Presidencia del Gobierno
Laberinto de pasiones
La política debiera ser una actividad sujeta al trasiego racional de las ideas y los intereses, a la discusión pública orientada hacia el mercado de los votos y a la búsqueda legitimadora del apoyo de los ciudadanos. O sea, todo lo que está más alejado de las pasiones humanas, que, cuando se desatan y se deja que influyan sobre los asuntos públicos, siempre conducen al desastre. Esto es lo que, lamentablemente, ha venido ocurriendo en España durante los nueve meses que han transcurrido desde que se le acabara el plazo al Gobierno del presidente Rajoy y, a la vez que entraba en funciones, se desencadenara una crisis institucional que amenaza con desestabilizar irremisiblemente nuestro sistema político.
Hoy, este último no es otra cosa que un laberinto de pasiones encontradas en el que no se vislumbra ninguna salida, pues todas están cegadas por la incapacidad de los partidos para abrir el camino que conduce al portón de la estabilidad. Cinco son esas pasiones ofuscadoras que impiden encontrar una solución política a la fragmentación del electorado. Está, en primer lugar, la de la supervivencia, sin duda la más determinante de todas ellas, que afecta principalmente a Pedro Sánchez e impide que éste pueda llegar a cualquier acuerdo viable, pues ello conduciría a su relevo en el liderazgo del Partido Socialista, dejándolo literalmente sin empleo ni sueldo. Le sigue la pasión conservadora que, en Rajoy y en el PP, dificulta enormemente la asunción de cambios que pudieran trastocar el orden establecido más allá de la mera mudanza lampedusiana.

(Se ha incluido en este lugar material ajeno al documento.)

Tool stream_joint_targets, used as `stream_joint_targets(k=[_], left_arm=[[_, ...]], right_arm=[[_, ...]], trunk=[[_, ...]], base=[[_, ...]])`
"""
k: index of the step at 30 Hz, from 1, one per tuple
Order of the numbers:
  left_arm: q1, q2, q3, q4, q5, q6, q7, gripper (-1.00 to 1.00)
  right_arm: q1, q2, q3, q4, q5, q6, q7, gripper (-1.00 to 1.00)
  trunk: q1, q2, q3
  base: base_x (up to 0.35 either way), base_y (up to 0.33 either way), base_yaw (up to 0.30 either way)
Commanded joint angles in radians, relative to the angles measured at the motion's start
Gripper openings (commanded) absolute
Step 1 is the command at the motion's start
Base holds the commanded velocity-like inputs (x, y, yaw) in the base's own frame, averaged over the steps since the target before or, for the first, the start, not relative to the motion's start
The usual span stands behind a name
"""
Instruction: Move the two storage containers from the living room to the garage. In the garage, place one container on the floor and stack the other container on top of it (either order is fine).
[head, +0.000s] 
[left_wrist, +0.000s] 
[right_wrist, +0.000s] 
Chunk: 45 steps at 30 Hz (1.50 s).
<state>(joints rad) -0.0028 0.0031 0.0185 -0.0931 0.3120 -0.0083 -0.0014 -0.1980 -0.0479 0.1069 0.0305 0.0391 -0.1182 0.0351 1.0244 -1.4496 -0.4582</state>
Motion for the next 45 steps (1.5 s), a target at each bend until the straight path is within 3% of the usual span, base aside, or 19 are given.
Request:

También juega la pasión reformista que inspira a Rivera y los Ciudadanos, aunque sorprendentemente no los conduce a exigir una participación en el Gobierno, limitando así la influencia de su exigua fuerza política. Se añade asimismo la pasión subversiva que infiltra la verborrea multifacética de las innumerables fuerzas que se agrupan en Podemos, donde parece que, como escribió hace muchos años Luis Buñuel, «cada cual busca su revolución con su linternita». Y resta una residual, aunque desestabilizadora, pasión secesionista que lo inunda todo en los partidos nacionalistas catalanes y extiende su influjo sobre fuerzas de esa naturaleza en las demás periferias, a la vez que salpica a una debilitada izquierda socialista que, en ellas, está a punto de sucumbir.
Pasiones encontradas que nos alejan del sosiego y la racionalidad, que enconan las relaciones entre los políticos y ennegrecen cualquier idea, haciendo del debate un imposible. No me extraña que, en este enrarecido ambiente, el Rey tuviera que recordar la advertencia premonitoria de su postrer mensaje navideño: «La pluralidad expresada en las urnas conlleva una forma de ejercer la política basada en el diálogo, la concertación y el compromiso, con la finalidad de tomar las mejores decisiones que resuelvan los problemas de los ciudadanos». Una advertencia que cayó en saco roto, pero que ni puede ni debe ser ignorada si no queremos ver destruido nuestro mundo de hoy. Todo reino es mutable y su futuro nunca está escrito, incluso para desaparecer sin dejar rastro.